Fernando Alfaiate disse aqui no ECO dos Fundos que a margem de manobra para se mudar o Código da Contratação Pública não é assim tão grande.

É uma opinião. Acho que há um conjunto significativo de áreas que podem melhorar e acelerar a execução. Por exemplo, ao nível dos limiares de cada um dos procedimentos concorrenciais, estamos muito abaixo daquilo que é a diretiva comunitária ou de outros países. As alterações que foram feitas estão indexadas ao PRR ou aos fundos europeus. Não podemos ter um Código que esteja espartilhado apenas para um conjunto de instrumentos financeiros. Para além dos fundos europeus, as entidades continuam a necessitar de aplicar o Código da Contratação Pública. Devemos fazer uma reflexão muito aprofundada, diminuir interpretações. Basta olharmos para aquilo que são fatores de exclusão. A imaginação criativa que temos visto nos concursos é particularmente relevante, que depois conduz a uma litigância muito grande.
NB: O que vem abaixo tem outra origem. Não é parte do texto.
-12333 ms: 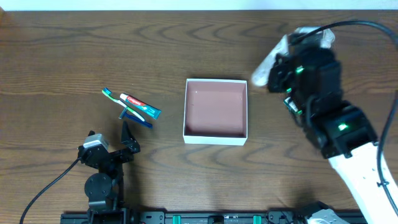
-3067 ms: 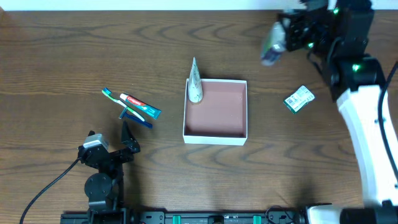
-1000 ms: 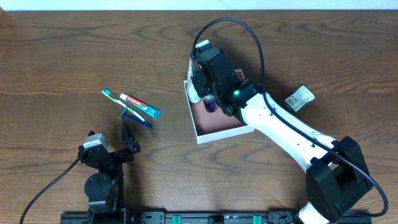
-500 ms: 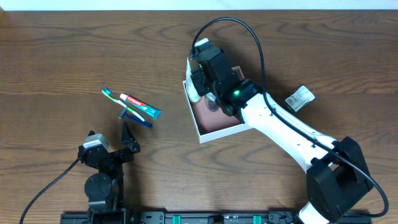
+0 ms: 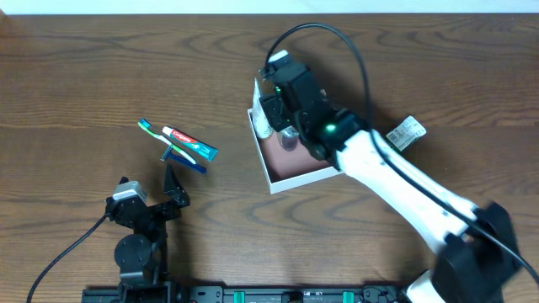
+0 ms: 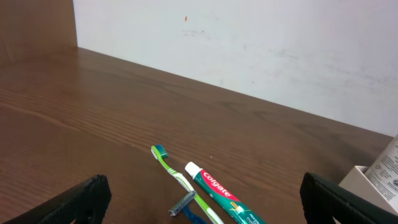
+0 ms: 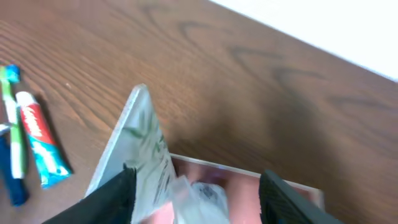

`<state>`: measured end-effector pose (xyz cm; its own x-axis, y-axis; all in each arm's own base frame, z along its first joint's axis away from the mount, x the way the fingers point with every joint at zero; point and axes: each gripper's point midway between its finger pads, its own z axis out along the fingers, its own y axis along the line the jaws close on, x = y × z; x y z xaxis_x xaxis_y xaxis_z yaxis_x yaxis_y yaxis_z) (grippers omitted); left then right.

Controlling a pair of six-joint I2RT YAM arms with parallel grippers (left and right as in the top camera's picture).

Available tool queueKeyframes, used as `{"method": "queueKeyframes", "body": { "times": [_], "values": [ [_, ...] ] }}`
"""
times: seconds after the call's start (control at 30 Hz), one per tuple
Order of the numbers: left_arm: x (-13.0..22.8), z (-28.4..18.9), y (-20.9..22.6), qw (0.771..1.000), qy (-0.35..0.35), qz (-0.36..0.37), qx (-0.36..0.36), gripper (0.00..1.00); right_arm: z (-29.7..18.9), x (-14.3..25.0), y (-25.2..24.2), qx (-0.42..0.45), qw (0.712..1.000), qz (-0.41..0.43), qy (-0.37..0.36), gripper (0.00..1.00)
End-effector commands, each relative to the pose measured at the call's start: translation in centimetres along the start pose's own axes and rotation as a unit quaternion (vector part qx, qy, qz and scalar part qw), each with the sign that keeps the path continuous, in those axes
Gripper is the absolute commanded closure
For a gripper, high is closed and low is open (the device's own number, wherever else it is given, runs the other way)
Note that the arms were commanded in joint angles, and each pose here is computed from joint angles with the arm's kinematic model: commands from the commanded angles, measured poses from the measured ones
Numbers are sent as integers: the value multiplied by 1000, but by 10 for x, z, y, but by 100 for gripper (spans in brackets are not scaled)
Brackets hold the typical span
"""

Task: Pack container
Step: 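Lower the bottle, open the right gripper and push it into place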

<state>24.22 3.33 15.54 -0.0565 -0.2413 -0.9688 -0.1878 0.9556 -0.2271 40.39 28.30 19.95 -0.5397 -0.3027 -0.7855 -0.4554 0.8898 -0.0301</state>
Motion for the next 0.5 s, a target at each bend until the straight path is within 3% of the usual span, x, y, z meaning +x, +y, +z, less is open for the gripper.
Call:
{"method": "queueKeyframes", "body": {
  "times": [0.0,0.17,0.47],
  "values": [
    [17,1,7,1000,24,13,-13,2,-54,-39,-18,7,998,19,-59,34],
    [17,1,7,1000,24,13,-13,2,-79,-18,-55,41,996,75,-14,28],
    [17,1,7,1000,24,13,-13,2,-60,69,-91,65,976,135,160,18]
  ]
}}
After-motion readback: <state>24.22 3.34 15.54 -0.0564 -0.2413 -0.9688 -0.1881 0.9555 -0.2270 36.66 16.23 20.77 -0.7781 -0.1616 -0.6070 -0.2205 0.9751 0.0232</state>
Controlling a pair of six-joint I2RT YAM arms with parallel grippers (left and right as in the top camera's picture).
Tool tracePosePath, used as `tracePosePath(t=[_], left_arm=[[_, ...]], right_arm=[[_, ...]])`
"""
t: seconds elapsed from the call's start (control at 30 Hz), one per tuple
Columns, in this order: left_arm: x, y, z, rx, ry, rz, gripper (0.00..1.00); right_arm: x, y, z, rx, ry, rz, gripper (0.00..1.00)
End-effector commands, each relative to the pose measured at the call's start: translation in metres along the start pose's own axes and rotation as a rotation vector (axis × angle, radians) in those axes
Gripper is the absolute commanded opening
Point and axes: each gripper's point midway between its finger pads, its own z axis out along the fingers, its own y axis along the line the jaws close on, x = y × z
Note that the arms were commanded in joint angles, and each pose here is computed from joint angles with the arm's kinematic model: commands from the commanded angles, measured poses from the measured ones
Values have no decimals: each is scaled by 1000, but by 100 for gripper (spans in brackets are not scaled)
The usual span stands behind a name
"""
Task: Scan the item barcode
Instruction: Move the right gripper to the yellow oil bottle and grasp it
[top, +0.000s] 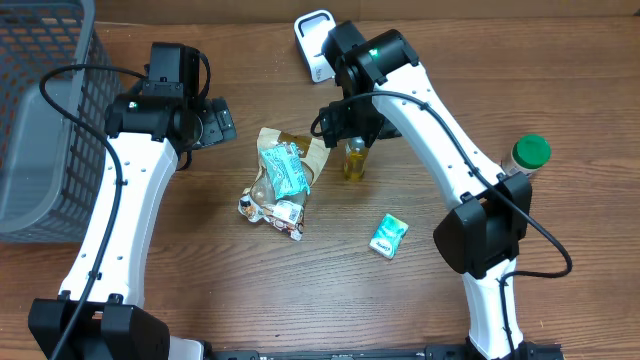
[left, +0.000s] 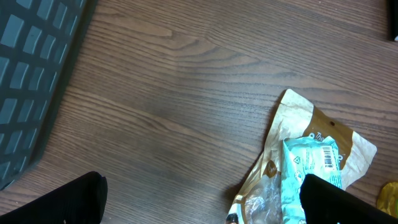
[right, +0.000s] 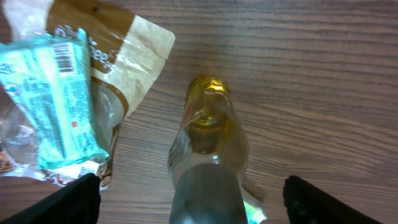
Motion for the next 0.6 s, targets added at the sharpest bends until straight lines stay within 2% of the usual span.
tracePosePath(t=[0.0,0.27,0.4,0.57], left_arm=[[-3,-2,-3,4,-11,28,99],[-3,-2,-3,4,-11,28,100],[-3,-2,-3,4,-11,28,100],[-3,-2,-3,4,-11,28,100]], right_arm=[[-1,-2,9,15,17,6,98],[1,-4,11,21,28,56,100],[1,-4,11,22,29,56,88],[3,-14,17,80,34,79,87]])
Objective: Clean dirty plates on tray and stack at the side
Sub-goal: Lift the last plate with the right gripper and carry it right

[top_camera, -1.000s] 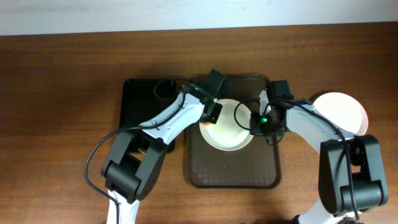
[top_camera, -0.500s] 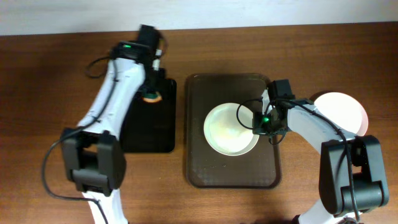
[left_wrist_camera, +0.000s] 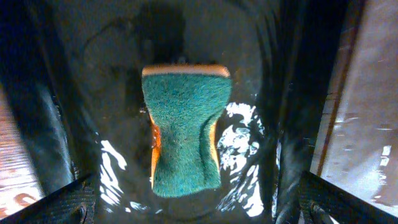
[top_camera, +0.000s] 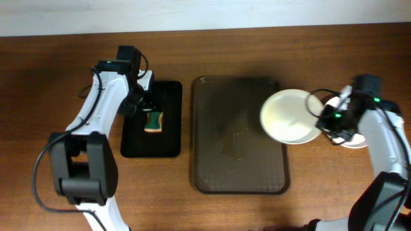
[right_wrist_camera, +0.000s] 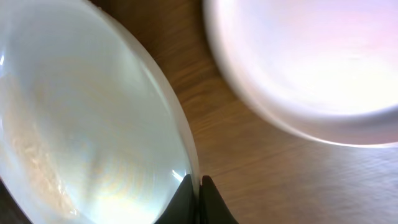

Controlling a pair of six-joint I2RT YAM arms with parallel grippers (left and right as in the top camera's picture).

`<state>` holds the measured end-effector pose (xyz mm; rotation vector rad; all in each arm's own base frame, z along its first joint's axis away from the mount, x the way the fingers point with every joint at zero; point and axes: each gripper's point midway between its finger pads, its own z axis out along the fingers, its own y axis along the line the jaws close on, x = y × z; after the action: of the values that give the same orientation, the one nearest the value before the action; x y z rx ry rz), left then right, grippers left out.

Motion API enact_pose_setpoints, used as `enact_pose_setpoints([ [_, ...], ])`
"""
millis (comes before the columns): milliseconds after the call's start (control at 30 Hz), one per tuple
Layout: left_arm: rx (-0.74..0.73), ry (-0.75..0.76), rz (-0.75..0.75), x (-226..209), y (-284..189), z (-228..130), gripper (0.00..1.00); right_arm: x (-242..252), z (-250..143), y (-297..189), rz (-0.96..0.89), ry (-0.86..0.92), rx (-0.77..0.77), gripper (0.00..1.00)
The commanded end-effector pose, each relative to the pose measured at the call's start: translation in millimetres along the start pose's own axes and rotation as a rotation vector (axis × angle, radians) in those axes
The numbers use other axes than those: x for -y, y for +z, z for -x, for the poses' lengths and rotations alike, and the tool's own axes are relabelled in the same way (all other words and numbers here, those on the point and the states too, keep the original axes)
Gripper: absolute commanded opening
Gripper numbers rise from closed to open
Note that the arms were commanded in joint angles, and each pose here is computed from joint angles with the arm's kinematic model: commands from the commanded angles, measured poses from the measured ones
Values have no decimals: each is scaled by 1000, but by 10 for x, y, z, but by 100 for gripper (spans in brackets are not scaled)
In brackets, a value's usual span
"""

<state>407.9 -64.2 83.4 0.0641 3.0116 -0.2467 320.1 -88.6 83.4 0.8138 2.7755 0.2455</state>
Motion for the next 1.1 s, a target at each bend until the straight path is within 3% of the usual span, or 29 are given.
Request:
enact_pose_setpoints([
  [0,136,34,-22,109,-506,150,100,486,283,-230,-5,193,109,4],
  [133,141,34,-22,109,-526,151,100,1079,497,-391,-36,339,222,4],
  [233,141,34,-22,110,-526,152,100,1223,488,-428,-43,375,231,4],
  [367,155,35,-23,113,-580,164,100,713,498,-418,82,231,212,4],
  [500,317,3,-21,27,-1219,203,100,-200,331,-489,153,-15,190,4],
  [667,474,-150,5,-346,-1994,-69,100,-1636,-391,-386,268,-401,119,4],
  [833,481,-235,36,-604,-2201,-336,100,-2790,-1061,-437,380,-647,243,4],
  [933,464,-240,36,-603,-2185,-377,100,-2962,-1355,-327,403,-662,189,4],
  [967,464,-239,35,-601,-2184,-377,100,-3005,-1506,-327,449,-625,109,4],
  [1067,465,-239,35,-601,-2186,-374,100,-3160,-1530,-513,514,-553,65,4],
])
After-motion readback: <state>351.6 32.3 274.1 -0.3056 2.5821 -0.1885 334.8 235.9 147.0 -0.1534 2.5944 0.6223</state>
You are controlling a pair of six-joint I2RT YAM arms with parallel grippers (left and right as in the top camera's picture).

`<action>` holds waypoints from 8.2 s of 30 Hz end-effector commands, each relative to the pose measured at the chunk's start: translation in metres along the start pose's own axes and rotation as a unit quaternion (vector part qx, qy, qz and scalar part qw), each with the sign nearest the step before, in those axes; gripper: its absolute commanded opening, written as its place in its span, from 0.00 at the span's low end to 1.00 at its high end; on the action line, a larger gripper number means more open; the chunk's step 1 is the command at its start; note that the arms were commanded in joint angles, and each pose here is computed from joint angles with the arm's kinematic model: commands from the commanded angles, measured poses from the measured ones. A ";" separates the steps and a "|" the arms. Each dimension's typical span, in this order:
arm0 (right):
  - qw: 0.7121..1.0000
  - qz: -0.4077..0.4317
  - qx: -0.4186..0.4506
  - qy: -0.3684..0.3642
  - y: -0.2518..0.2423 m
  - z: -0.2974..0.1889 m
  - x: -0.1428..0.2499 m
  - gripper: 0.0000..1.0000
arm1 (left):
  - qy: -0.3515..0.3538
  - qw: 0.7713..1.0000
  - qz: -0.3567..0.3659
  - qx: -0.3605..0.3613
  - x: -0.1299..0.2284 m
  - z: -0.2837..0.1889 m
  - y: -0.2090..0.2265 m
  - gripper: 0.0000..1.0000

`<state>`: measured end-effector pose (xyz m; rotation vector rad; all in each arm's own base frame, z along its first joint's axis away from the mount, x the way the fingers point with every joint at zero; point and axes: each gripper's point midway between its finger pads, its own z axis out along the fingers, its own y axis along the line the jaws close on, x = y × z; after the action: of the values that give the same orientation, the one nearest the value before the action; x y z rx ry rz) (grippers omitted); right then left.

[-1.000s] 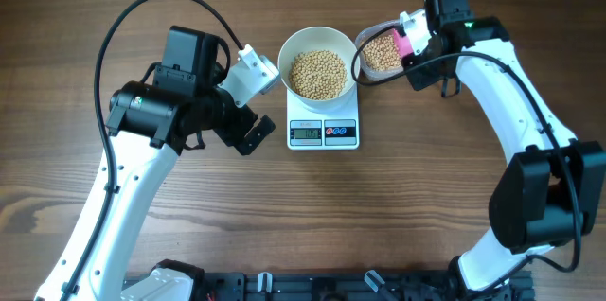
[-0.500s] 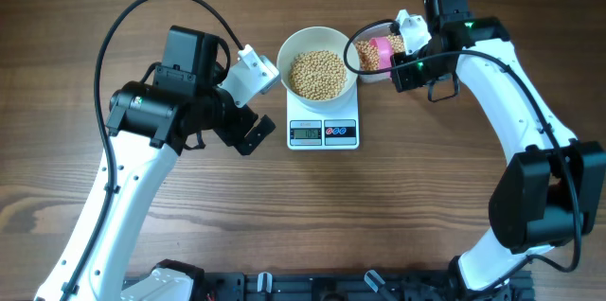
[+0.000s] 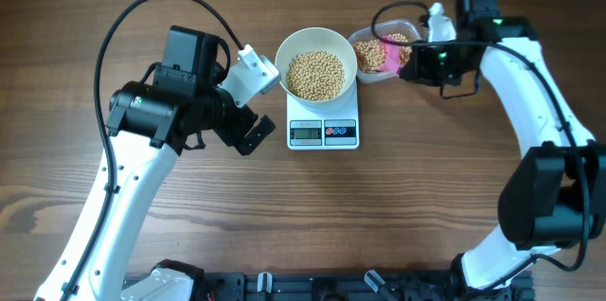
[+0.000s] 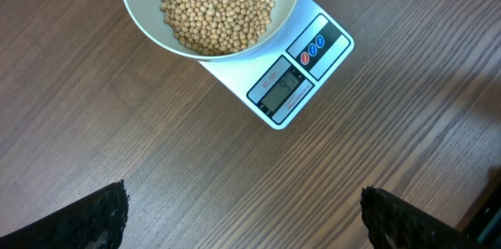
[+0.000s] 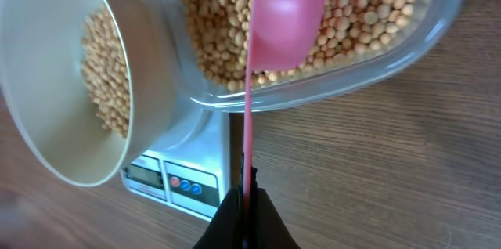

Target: Scoop item into bowl and weigh 150g on scale

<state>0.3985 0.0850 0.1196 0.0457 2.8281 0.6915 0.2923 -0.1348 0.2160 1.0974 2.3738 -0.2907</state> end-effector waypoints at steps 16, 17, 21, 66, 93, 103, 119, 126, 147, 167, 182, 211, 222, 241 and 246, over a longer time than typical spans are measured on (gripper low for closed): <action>0.970 0.091 -0.220 -0.045 -0.012 -0.052 -0.021 0.04 | -0.007 1.000 0.010 0.001 -0.001 -0.004 -0.002 1.00; 0.966 0.084 -0.238 -0.049 -0.008 -0.056 -0.022 0.04 | -0.007 1.000 0.010 0.001 -0.001 -0.004 -0.002 1.00; 0.951 0.071 -0.294 -0.054 0.008 -0.068 -0.023 0.04 | -0.007 1.000 0.010 0.001 -0.001 -0.004 -0.002 1.00; 0.972 -0.233 -0.025 -0.022 0.104 -0.016 0.028 0.04 | -0.007 1.000 0.010 0.001 -0.001 -0.004 -0.002 1.00; 0.906 -0.398 0.097 -0.107 0.125 -0.054 0.014 0.04 | -0.007 1.000 0.010 0.001 -0.001 -0.004 -0.002 1.00; 0.876 -0.445 0.154 -0.102 0.121 -0.053 0.012 0.04 | -0.007 1.000 0.010 0.001 -0.001 -0.004 -0.002 1.00; 0.850 -0.464 0.220 -0.116 0.131 -0.054 0.012 0.04 | -0.007 1.000 0.010 0.001 -0.001 -0.004 -0.002 1.00; 0.906 -0.389 0.120 -0.117 0.142 -0.048 0.020 0.04 | -0.007 1.000 0.010 0.001 -0.001 -0.004 -0.002 1.00; 0.951 -0.272 0.122 -0.083 0.046 -0.024 -0.020 0.04 | -0.007 1.000 0.010 0.001 -0.001 -0.004 -0.002 1.00; 0.966 -0.178 0.182 -0.048 -0.011 -0.005 -0.023 0.04 | -0.007 1.000 0.010 0.001 -0.001 -0.004 -0.002 1.00; 0.951 -0.116 0.287 -0.025 -0.066 -0.003 -0.021 0.04 | -0.007 1.000 0.010 0.001 -0.001 -0.004 -0.002 1.00; 0.970 -0.163 0.179 0.011 -0.033 0.008 -0.007 0.04 | -0.007 1.000 0.010 0.001 -0.001 -0.004 -0.002 1.00; 0.997 -0.051 0.064 -0.012 -0.012 0.011 -0.011 0.04 | -0.007 1.000 0.010 0.001 -0.001 -0.004 -0.002 1.00; 0.998 0.065 -0.019 -0.013 -0.032 -0.013 -0.011 0.04 | -0.007 1.000 0.010 0.001 -0.001 -0.004 -0.002 1.00; 0.996 0.078 -0.037 -0.013 -0.037 -0.019 -0.010 0.04 | -0.007 1.000 0.010 0.001 -0.001 -0.004 -0.002 1.00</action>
<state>0.4014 0.0422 0.1160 0.2434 2.8196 0.7256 0.2923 -0.1349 0.2160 1.1010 2.3718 -0.2901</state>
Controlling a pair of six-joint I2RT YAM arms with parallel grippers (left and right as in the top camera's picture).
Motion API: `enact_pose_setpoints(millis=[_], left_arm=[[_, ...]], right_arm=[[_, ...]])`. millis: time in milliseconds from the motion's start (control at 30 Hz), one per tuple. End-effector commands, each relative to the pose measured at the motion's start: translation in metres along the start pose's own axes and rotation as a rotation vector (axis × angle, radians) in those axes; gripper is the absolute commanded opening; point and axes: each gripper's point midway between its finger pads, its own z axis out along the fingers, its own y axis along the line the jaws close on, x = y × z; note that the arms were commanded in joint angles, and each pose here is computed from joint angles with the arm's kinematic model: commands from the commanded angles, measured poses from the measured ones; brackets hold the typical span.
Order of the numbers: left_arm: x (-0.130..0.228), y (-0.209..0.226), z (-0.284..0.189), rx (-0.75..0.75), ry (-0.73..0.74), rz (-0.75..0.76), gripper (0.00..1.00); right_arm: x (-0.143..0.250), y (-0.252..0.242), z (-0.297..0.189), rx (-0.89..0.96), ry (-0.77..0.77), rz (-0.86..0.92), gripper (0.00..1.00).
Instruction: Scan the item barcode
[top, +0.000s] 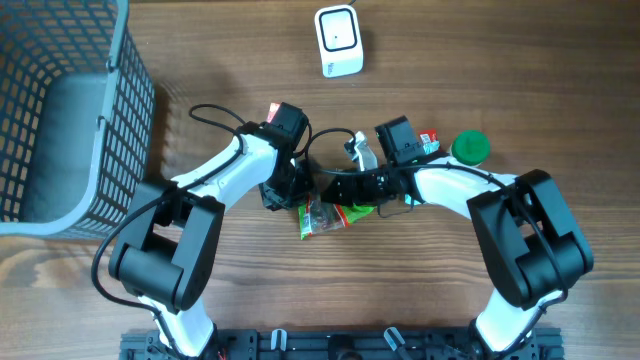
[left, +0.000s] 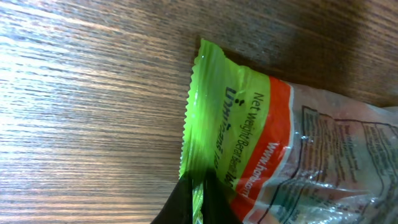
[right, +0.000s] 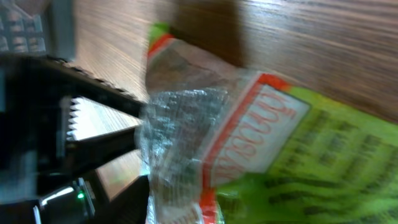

Veja-se o exemplo que temos da aquisição de equipamento circulante para a CP. Está parado há vários meses e em Espanha, a mesma situação, resolve-se em poucos meses.

[Temos] todas as entidades com quem falamos, todos os ministros dos vários governos, a dizer que o Código da Contratação Pública não é, neste momento, um instrumento que esteja ao serviço do ponto de vista estratégico dos vários investimentos.

Porquê?

Não acredito, nem posso aceitar, que o sistema espanhol seja mais inteligente que o nosso. Temos de ter instrumentos que, respeitando os princípios básicos da transparência, do combate à corrupção e à fraude e da concorrência, sejam capazes de dirimir os nós górdios que identificamos. Nos vários relatórios da Comissão de Acompanhamento, temos identificado um conjunto de áreas significativas onde toda a gente é consensual a apontar as falhas. O diagnóstico está mais do que feito. Em muitas das situações não precisamos de mais dinheiro para fazer estas implementações.

Precisamos de?

Precisamos de refletir sobre o processo, porque não é passar de um papel para o envio de uma declaração em email que resolvemos o problema da carga administrativa. Apenas mudamos o meio. Temos de olhar numa lógica de criação de valor, para todas as fases dos vários processos e temos de perceber onde é que podemos eliminar sem prejudicar os princípios que referi. Temos de dar mais transparência a todo o processo. Temos exemplos de empresas públicas, já para não falar as privadas, de autarquias onde este processo está resolvido com ganhos claros do ponto de vista da redução do tempo, do aumento da transparência e, acima de tudo, da resolução do problema, quer dos cidadãos, quer das empresas.

Era só adaptar essas boas práticas?

É uma reflexão profunda, não é simples, porque precisamos também de uma outra filosofia de olhar para o cuidado que temos de ter em ser mais eficientes e ser mais eficazes. Estamos a aumentar o PIB fruto de termos mais recursos, mas não estamos a conseguir ter um aumento da produtividade na mesma linha. Há ganhos de eficiência que temos de garantir para prestar um melhor serviço ao cidadão e às empresas, diminuindo os tão famosos custos de contexto.